I shoot off the text as we head downstairs, and a second later, a reply comes through.
Sender
We’re at 552.
I turn the phone toward Joaquin as I follow him into the elevator. His hand shoots out to hold the door open. The room is in the opposite direction from where we just were, which was five-twenty-five. This is my mission, but I ask for Joaquin’s opinion.
“Do we leave, or go to him, or go back to the vehicles to regroup?”
“I say we check it out but be prepared to run.”
I don’t want anyone to see us because that would bring attention to us.
There’d be seven Latino men in tailored suits running through a Holiday Inn.
It sounds like the shittiest spy movie ever, but we’re all in excellent shape because these things happen.
We have to be prepared in case we need to bolt.

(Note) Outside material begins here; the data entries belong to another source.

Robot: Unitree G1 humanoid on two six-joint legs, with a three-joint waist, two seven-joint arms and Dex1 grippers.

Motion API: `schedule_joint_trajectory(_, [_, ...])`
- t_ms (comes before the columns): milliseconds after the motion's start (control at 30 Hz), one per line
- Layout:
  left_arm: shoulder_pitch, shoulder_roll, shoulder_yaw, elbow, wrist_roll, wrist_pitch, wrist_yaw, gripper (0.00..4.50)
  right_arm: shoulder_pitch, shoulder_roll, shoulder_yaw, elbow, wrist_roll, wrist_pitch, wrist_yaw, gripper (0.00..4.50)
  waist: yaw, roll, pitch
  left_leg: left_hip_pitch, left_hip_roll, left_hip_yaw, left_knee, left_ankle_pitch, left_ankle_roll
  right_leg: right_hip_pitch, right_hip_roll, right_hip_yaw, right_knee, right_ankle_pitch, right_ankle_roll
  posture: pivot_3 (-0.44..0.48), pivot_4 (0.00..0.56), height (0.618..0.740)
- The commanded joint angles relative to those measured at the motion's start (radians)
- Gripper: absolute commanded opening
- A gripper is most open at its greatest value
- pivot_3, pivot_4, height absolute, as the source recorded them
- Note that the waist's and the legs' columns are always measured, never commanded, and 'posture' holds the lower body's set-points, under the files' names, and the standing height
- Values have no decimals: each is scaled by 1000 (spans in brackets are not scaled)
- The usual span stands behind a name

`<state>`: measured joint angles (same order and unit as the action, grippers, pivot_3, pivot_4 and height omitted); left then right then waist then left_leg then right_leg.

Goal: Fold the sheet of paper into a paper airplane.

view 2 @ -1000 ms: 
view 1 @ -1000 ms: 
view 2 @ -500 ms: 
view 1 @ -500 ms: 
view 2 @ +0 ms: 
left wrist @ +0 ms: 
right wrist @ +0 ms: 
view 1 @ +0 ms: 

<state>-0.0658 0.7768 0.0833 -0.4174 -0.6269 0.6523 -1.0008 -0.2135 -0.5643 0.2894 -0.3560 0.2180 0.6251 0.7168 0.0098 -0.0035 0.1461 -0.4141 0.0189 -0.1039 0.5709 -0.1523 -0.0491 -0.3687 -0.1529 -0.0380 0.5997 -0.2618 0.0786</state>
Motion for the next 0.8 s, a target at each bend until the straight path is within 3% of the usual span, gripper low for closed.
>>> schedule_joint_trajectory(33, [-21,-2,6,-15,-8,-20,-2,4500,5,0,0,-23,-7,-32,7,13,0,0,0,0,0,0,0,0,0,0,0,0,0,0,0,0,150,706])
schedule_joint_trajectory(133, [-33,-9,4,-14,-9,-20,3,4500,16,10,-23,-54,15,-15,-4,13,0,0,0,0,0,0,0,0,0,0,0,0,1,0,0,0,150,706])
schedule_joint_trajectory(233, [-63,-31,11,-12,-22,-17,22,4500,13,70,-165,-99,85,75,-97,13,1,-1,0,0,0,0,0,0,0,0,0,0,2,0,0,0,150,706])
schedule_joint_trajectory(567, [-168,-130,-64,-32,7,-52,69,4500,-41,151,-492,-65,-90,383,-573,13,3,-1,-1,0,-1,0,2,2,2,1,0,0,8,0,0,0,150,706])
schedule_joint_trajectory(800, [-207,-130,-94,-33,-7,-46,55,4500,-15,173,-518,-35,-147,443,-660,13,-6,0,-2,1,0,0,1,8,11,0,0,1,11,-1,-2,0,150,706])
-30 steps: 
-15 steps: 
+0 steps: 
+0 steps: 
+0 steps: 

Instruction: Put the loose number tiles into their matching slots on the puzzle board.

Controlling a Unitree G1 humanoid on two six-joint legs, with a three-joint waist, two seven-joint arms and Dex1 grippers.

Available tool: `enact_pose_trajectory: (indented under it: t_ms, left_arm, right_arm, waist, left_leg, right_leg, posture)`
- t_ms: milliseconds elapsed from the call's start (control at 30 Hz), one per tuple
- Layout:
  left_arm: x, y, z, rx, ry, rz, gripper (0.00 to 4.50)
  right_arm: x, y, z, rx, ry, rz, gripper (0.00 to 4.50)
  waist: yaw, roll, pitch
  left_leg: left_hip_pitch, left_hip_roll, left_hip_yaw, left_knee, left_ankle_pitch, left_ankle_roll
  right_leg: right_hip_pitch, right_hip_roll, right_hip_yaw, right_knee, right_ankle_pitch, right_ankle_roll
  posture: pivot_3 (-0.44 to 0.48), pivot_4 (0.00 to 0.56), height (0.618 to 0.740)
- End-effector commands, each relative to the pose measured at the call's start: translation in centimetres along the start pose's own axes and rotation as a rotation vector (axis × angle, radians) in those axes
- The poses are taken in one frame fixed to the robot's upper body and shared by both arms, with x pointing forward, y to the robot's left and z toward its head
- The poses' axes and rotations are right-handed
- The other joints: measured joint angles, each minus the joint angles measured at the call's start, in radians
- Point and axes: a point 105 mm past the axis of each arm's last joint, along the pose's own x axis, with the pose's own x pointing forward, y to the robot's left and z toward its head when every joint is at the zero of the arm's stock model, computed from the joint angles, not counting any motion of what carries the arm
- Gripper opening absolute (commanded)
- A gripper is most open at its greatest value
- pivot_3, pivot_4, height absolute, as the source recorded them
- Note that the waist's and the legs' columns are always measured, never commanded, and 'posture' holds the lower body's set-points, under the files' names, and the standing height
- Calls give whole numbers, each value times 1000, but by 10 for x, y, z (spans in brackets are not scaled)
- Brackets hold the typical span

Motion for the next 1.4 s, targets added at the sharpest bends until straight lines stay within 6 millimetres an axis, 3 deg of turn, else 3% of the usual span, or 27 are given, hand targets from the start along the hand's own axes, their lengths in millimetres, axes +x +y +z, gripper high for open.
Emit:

We step away from the elevator. Joaquin looks at Paco, and he knows to stay here. We all have earpieces in, so we can communicate without making calls. If anyone questionable approaches, he’ll let us know. He’ll also notice if the woman tries to leave.
The rest of us hurry down the hallway. I draw my gun for a second time before knocking on the door. I hate not having the element of surprise, since the key card is to the wrong room.
I don’t like people boxing me in, which is basically what waiting in a hallway is. It also means I’m not in charge of the meeting from the get-go. That’s not a problem so much as an inconvenience. It doesn’t set the tone the way I want it to.
The door opens a couple inches, and I raise my gun just like I did the last time.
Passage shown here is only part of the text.